• **WHAT YOU HAVE TO DO**
Give back the data below word for word. Any image in it should be left out.

=== Begin Enclosure ===

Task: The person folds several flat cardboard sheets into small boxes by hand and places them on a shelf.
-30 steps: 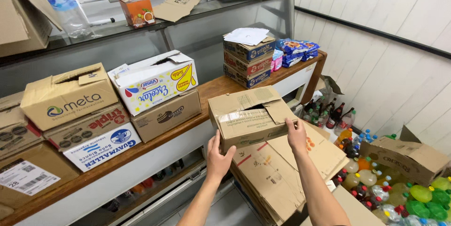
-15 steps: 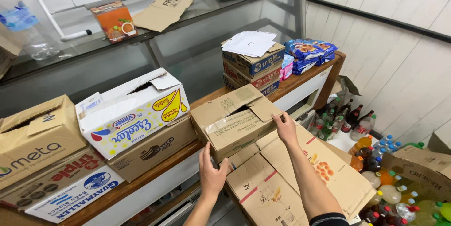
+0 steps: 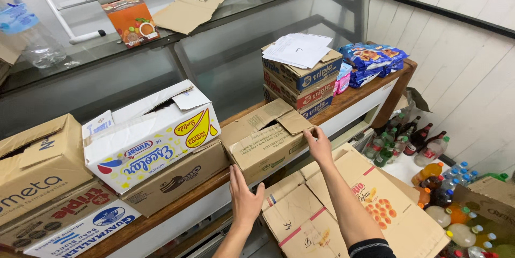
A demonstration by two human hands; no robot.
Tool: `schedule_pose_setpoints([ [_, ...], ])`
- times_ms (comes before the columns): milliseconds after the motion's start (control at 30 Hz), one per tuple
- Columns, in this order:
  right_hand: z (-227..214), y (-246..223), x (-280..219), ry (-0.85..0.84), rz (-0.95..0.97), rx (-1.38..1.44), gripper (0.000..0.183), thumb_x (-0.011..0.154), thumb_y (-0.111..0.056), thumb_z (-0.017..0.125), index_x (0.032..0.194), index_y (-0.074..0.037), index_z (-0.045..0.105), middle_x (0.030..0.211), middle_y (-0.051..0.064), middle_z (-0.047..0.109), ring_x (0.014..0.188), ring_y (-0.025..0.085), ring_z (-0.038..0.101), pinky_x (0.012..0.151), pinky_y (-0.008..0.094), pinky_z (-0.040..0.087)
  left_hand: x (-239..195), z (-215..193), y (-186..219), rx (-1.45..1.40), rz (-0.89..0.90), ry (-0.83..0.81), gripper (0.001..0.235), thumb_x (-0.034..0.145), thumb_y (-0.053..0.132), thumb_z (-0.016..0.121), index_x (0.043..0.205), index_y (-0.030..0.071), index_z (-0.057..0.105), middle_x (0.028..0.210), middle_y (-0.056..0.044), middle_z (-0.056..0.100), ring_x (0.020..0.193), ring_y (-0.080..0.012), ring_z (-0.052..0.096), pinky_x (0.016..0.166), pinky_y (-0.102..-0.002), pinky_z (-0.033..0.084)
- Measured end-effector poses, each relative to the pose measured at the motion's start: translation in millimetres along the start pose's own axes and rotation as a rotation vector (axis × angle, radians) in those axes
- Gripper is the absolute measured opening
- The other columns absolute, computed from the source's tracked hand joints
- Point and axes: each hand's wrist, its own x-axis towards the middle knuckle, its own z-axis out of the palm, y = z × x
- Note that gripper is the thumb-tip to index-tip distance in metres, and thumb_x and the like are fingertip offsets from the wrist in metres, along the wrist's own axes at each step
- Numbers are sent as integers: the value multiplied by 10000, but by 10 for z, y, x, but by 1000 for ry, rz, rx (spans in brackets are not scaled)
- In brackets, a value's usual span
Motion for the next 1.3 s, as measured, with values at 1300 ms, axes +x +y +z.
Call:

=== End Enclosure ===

• **SOLUTION FOR THIS PROBLEM**
Task: The person folds several flat cardboard sheets into small boxes by hand and places them on a shelf.
-30 steps: 
-15 steps: 
+0 steps: 
A demonstration by two human hands; no robot.
Tool: `schedule_pose_setpoints([ [_, ...], ])`
- times_ms (comes before the columns): milliseconds after the motion's start (control at 30 Hz), one per tuple
- Columns, in this order:
  right_hand: z (-227..214), y (-246..223), x (-280..219), ry (-0.85..0.84), rz (-0.95..0.97), rx (-1.38..1.44), gripper (0.000..0.183), thumb_x (-0.011..0.154), thumb_y (-0.111..0.056), thumb_z (-0.017..0.125), index_x (0.032..0.194), index_y (-0.074..0.037), index_z (-0.045..0.105), middle_x (0.030..0.211), middle_y (-0.051..0.064), middle_z (-0.047..0.109), ring_x (0.014..0.188), ring_y (-0.025..0.085), ring_z (-0.038..0.101), pinky_x (0.012..0.151), pinky_y (-0.008..0.094), pinky_z (-0.040..0.087)
  left_hand: x (-239..195), z (-215..193), y (-186..219), rx (-1.45..1.40), rz (-0.89..0.90), ry (-0.83..0.81), gripper (0.001..0.235), thumb_x (-0.034..0.145), thumb_y (-0.053..0.132), thumb_z (-0.016..0.121), index_x (0.043..0.205), index_y (-0.030..0.071), index_z (-0.057..0.105), middle_x (0.028..0.210), middle_y (-0.056..0.044), middle_z (-0.056..0.100), ring_x (0.020..0.193), ring_y (-0.080..0.012), ring_z (-0.052..0.096), pinky_x (0.016..0.166), pinky_y (-0.102..-0.002), pinky_z (-0.033..0.084)
- Measured end-effector poses, each relative to the pose measured at the motion's start: translation in millimetres along the start pose's own axes and rotation as a rotation vector (axis × angle, radians) in those axes
- Gripper is the absolute measured opening
- The other columns absolute, computed from the source's tracked hand joints
- Point and axes: each hand's wrist, its own x-axis towards the middle knuckle, its own z-axis out of the palm, y = z × x
- Note that gripper is the thumb-tip to index-tip distance in metres, and thumb_x and the like are fingertip offsets from the wrist in metres, along the wrist's own axes at each step
- Numbers are sent as integers: the value multiplied by 10000, but by 10 for z, y, x, but by 1000 for ry, rz, rx (spans in brackets are not scaled)
- In brackets, a value's usual span
Motion for the next 1.3 s, as measured, with values at 1300 ms, axes +x +y +z.
Call:

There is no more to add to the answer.